An effective research program in the systems area is necessarily interdisciplinary in nature. Systems engineering overlaps with applied mathematics and computer science and applications of systems engineering can be found in almost any engineering discipline as well as in physics, biology, and the life sciences. The main focus of our research is on developing novel systems engineering techniques for, and applying sophisticated methods to, complex dynamic systems in order to understand their function up to the point that predictions about future behavior under different conditions are possible. The systems under study range from applications in systems biology and medicine to traditional chemical engineering processes.

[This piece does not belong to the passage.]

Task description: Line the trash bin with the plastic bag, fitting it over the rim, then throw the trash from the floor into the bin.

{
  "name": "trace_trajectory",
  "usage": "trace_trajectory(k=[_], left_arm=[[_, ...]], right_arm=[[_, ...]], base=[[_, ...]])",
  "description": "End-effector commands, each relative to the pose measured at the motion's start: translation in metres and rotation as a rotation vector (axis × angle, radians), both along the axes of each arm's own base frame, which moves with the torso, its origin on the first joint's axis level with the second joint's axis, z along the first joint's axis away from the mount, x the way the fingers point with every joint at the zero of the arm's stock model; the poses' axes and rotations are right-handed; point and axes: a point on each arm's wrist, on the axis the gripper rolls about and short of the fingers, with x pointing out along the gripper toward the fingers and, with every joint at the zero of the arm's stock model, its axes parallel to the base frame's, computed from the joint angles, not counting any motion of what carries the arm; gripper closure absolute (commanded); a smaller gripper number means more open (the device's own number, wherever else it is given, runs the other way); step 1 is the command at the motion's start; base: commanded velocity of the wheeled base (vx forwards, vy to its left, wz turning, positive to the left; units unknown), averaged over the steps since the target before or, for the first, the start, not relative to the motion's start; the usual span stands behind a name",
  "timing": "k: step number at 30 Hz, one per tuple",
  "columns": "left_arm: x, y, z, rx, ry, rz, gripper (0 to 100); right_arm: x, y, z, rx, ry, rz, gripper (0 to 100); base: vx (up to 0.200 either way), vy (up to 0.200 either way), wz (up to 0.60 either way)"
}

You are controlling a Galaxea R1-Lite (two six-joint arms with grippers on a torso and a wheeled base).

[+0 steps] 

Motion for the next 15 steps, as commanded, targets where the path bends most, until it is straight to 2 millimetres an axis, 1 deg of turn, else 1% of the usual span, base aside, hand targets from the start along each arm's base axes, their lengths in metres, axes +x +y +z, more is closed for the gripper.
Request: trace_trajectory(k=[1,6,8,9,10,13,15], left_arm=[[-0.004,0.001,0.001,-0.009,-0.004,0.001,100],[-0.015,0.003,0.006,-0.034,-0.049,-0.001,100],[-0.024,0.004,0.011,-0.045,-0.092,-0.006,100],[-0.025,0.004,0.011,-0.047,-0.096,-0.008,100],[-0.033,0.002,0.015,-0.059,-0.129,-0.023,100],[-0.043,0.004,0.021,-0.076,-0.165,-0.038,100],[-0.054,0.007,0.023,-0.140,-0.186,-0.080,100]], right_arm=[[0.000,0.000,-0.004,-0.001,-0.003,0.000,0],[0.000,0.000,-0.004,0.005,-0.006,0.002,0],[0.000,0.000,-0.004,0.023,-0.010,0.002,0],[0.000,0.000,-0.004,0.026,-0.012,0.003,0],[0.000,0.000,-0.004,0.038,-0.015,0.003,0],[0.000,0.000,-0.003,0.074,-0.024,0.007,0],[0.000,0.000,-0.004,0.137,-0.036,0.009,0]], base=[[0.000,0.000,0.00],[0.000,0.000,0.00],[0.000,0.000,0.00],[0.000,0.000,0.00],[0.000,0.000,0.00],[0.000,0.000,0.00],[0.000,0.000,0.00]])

Our research group focuses on two general areas: One is the development of new techniques for systems analysis (e.g., sensitivity analysis, experimental design, parameter estimation, or model reduction) with an emphasis on methods for nonlinear systems and/or significant levels of uncertainty in the model. The second general area is the application of these techniques to specific biochemical systems, such a signal transduction or metabolic pathways, to investigate biomarkers for diseases with poorly understood pathophysiology, but also to processes in the chemical process industries that are characterized by complex physicochemical interactions. Work in all application areas is always performed in close collaboration with other research groups or industry as it is essential to combine any modeling approach with experimental, clinical, or plant data.
Strong interactions exist between the "methods" and the "application" areas in our group, as certain applications drive the need for new techniques to be developed, while at the same time, it becomes possible to answer specific questions about a system due to newly developed methods. One particularly intriguing aspect is that new systems analysis techniques can be used for different applications with only minor modifications.